## Work required
The response should reproduce exactly the lines from the top of the listing below through the one that contains "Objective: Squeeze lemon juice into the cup", and nothing else; pictures do not belong in it.

## Available data
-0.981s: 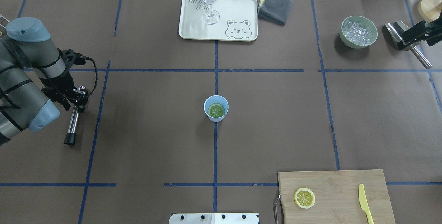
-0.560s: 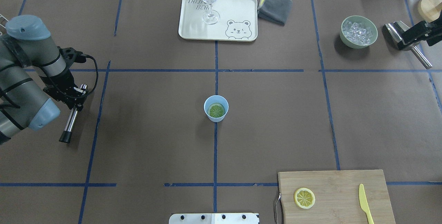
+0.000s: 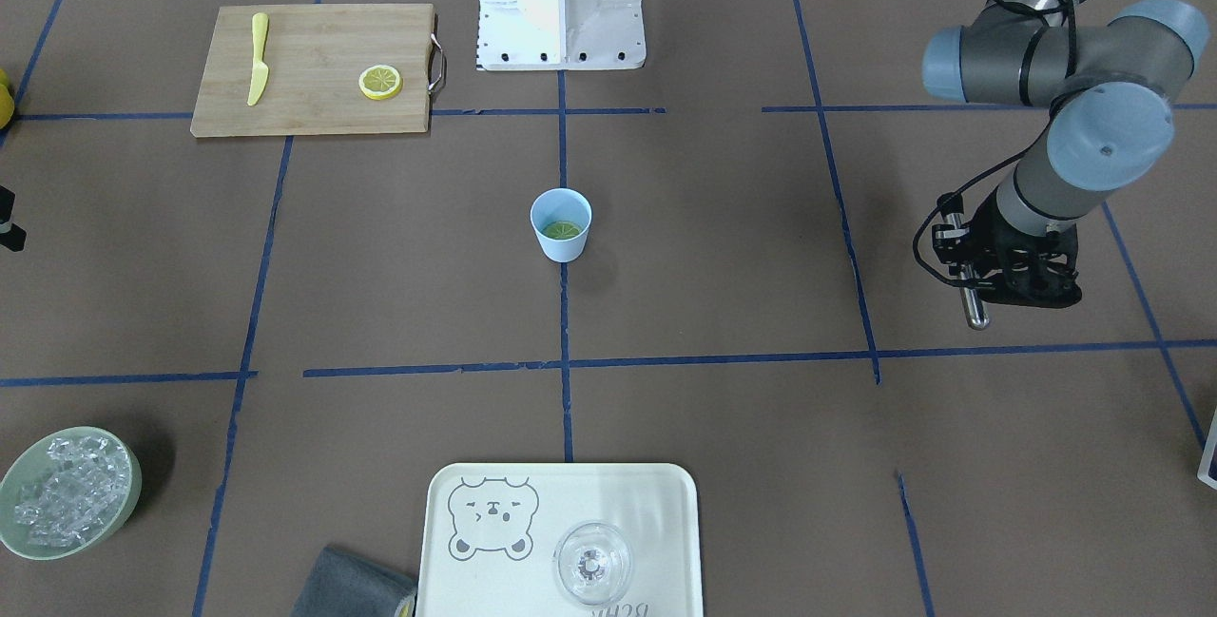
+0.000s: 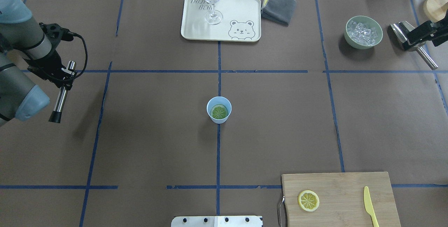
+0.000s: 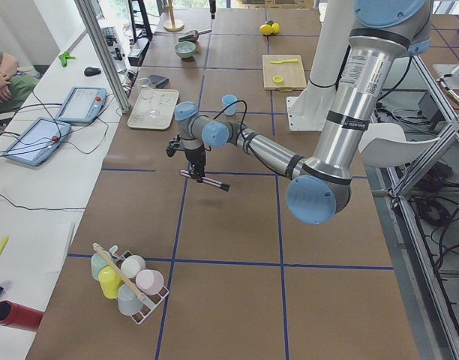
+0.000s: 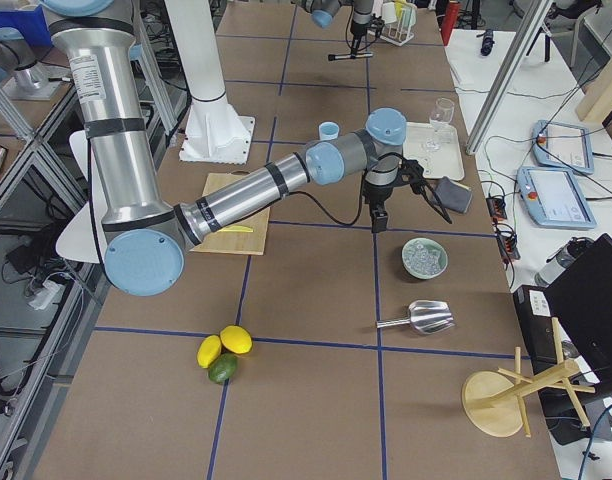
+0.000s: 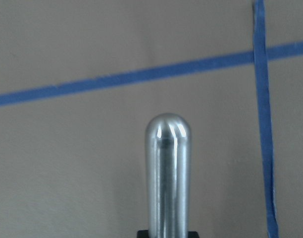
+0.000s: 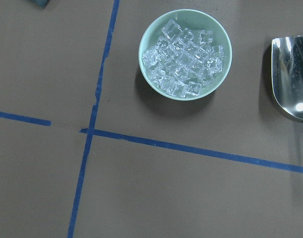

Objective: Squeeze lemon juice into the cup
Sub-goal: 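Lift the steel muddler upright and carry it toward the blue cup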

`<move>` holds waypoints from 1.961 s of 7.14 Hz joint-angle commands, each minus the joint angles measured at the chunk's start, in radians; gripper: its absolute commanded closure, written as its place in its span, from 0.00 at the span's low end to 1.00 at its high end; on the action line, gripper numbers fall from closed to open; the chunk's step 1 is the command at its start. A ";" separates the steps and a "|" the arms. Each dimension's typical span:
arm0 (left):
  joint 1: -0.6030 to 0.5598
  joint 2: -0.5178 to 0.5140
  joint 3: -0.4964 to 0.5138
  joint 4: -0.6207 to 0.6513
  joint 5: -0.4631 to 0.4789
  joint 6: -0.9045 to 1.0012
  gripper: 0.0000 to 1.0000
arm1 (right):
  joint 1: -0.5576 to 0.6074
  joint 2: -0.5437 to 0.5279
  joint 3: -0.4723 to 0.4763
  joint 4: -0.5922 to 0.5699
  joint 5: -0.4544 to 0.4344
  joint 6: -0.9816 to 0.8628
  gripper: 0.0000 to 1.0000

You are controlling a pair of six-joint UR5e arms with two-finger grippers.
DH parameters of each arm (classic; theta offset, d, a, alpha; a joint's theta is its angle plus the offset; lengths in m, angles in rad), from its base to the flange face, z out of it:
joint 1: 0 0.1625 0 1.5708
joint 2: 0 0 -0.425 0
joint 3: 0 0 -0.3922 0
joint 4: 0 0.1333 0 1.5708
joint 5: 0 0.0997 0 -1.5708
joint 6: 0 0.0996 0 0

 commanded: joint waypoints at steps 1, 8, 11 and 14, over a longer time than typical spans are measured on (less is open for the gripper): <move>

## Result of the task
-0.981s: 
-0.560s: 
+0.000s: 
+0.000s: 
+0.000s: 
+0.000s: 
+0.000s: 
+0.000s: 

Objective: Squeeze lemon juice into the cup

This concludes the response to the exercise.